• _Task_
Please give the data below again in full, exactly as it stands.

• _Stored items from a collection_
*****

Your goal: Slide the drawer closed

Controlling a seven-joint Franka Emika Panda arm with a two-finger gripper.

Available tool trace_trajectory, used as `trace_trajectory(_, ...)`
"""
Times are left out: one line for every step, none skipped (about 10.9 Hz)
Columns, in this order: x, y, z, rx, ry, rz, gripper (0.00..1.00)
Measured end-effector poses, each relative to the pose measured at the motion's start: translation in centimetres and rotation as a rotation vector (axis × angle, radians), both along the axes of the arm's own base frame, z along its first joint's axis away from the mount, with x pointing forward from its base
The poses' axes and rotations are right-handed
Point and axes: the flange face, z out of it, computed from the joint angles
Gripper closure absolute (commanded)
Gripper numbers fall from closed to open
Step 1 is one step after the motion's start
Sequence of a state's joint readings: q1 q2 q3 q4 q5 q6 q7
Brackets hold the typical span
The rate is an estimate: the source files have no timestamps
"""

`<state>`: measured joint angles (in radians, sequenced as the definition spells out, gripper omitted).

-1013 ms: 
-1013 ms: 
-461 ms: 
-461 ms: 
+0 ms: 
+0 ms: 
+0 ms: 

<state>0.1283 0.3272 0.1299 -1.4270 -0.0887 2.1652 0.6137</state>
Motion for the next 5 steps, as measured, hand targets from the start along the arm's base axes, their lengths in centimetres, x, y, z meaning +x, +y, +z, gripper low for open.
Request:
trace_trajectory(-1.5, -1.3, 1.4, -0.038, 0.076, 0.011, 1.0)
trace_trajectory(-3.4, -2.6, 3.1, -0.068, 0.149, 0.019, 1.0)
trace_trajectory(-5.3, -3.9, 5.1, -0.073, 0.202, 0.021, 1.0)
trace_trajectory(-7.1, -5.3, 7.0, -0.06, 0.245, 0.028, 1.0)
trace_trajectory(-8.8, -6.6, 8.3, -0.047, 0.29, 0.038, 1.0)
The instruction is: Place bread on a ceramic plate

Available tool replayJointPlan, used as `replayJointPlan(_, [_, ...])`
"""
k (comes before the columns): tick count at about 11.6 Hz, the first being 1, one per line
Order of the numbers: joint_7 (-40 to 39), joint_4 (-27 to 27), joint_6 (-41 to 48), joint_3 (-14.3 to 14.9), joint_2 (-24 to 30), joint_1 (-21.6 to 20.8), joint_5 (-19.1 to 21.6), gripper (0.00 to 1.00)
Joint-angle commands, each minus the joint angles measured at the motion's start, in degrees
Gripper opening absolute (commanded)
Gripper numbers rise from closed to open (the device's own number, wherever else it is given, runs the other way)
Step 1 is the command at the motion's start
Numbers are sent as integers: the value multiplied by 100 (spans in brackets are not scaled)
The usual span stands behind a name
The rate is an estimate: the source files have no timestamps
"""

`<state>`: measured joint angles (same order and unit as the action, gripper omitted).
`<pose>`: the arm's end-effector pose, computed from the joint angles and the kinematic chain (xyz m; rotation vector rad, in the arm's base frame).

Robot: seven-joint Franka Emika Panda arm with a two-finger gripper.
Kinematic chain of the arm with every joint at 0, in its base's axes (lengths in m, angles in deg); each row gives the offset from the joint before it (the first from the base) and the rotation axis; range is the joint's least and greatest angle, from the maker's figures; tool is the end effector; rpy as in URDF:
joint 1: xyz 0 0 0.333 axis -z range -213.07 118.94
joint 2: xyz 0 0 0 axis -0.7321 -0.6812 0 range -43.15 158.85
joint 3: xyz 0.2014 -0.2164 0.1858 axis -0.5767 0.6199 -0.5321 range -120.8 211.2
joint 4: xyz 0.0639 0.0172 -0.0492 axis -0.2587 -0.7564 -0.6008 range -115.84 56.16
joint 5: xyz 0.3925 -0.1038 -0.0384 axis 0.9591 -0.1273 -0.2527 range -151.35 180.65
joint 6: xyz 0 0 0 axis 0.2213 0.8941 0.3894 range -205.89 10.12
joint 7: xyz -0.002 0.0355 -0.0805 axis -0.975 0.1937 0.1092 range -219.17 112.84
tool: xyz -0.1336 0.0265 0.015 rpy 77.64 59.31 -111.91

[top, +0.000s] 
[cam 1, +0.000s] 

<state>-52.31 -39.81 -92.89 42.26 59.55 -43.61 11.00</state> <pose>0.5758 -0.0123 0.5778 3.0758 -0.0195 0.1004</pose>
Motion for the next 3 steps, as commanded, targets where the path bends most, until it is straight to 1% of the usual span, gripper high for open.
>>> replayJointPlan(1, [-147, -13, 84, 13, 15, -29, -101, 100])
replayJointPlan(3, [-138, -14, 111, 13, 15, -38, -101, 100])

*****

• _Solved exercise_
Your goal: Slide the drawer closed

Controlling a seven-joint Franka Emika Panda arm with a two-finger gripper.

Available tool trace_trajectory, used as `trace_trajectory(_, ...)`
"""
Times are left out: one line for every step, none skipped (about 10.9 Hz)
Columns, in this order: x, y, z, rx, ry, rz, gripper (0.00..1.00)
Measured end-effector poses, each relative to the pose measured at the motion's start: translation in centimetres and rotation as a rotation vector (axis × angle, radians), both along the axes of the arm's own base frame, z along its first joint's axis away from the mount, with x pointing forward from its base
The poses' axes and rotations are right-handed
Point and axes: the flange face, z out of it, computed from the joint angles
Gripper closure absolute (commanded)
Gripper numbers fall from closed to open
Step 1 is one step after the motion's start
Sequence of a state's joint readings: q1 q2 q3 q4 q5 q6 q7
Brackets hold the typical span
The rate is an estimate: the source files have no timestamps
"""

`<state>`: measured joint angles (in radians, sequenced as the definition spells out, gripper omitted).

-1013 ms: 
-1013 ms: 
-461 ms: 
-461 ms: 
+0 ms: 
+0 ms: 
+0 ms: 

<state>0.1283 0.3272 0.1299 -1.4270 -0.0887 2.1652 0.6137</state>
Motion for the next 5 steps, as measured, hand targets from the start along the arm's base axes, their lengths in centimetres, x, y, z meaning +x, +y, +z, gripper low for open.
Request:
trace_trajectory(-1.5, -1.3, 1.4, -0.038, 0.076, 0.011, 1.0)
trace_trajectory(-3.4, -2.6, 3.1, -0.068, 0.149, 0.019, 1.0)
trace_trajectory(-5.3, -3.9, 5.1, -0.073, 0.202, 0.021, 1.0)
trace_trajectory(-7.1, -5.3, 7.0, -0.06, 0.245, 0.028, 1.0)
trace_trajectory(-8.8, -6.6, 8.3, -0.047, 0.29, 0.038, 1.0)
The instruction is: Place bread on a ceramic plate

Available tool replayJointPlan, used as `replayJointPlan(_, [_, ...])`
"""
k (comes before the columns): tick count at about 11.6 Hz, the first being 1, one per line
Order of the numbers: joint_7 (-40 to 39), joint_4 (-27 to 27), joint_6 (-41 to 48), joint_3 (-14.3 to 14.9), joint_2 (-24 to 30), joint_1 (-21.6 to 20.8), joint_5 (-19.1 to 21.6), gripper (0.00 to 1.00)
Joint-angle commands, each minus the joint angles measured at the motion's start, in degrees
Gripper opening absolute (commanded)
Gripper numbers rise from closed to open (the device's own number, wherever else it is given, runs the other way)
Step 1 is the command at the motion's start
Numbers are sent as integers: the value multiplied by 100 (spans in brackets are not scaled)
The usual span stands behind a name
The rate is an estimate: the source files have no timestamps
"""

`<state>`: measured joint angles (same order and unit as the action, gripper omitted).
`<pose>`: the arm's end-effector pose, computed from the joint angles and the kinematic chain (xyz m; rotation vector rad, in the arm's base frame).

Robot: seven-joint Franka Emika Panda arm with a two-finger gripper.
Kinematic chain of the arm with every joint at 0, in its base's axes (lengths in m, angles in deg); each row gives the offset from the joint before it (the first from the base) and the rotation axis; range is the joint's least and greatest angle, from the maker's figures; tool is the end effector; rpy as in URDF:
joint 1: xyz 0 0 0.333 axis -z range -213.07 118.94
joint 2: xyz 0 0 0 axis -0.7321 -0.6812 0 range -43.15 158.85
joint 3: xyz 0.2014 -0.2164 0.1858 axis -0.5767 0.6199 -0.5321 range -120.8 211.2
joint 4: xyz 0.0639 0.0172 -0.0492 axis -0.2587 -0.7564 -0.6008 range -115.84 56.16
joint 5: xyz 0.3925 -0.1038 -0.0384 axis 0.9591 -0.1273 -0.2527 range -151.35 180.65
joint 6: xyz 0 0 0 axis 0.2213 0.8941 0.3894 range -205.89 10.12
joint 7: xyz -0.002 0.0355 -0.0805 axis -0.975 0.1937 0.1092 range -219.17 112.84
tool: xyz -0.1336 0.0265 0.015 rpy 77.64 59.31 -111.91

[top, +0.000s] 
[cam 1, +0.000s] 

<state>-52.31 -39.81 -92.89 42.26 59.55 -43.61 11.00</state> <pose>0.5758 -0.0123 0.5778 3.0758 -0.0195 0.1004</pose>
Motion for the next 3 steps, as commanded, targets where the path bends most, until it is straight to 1% of the usual span, gripper high for open.
>>> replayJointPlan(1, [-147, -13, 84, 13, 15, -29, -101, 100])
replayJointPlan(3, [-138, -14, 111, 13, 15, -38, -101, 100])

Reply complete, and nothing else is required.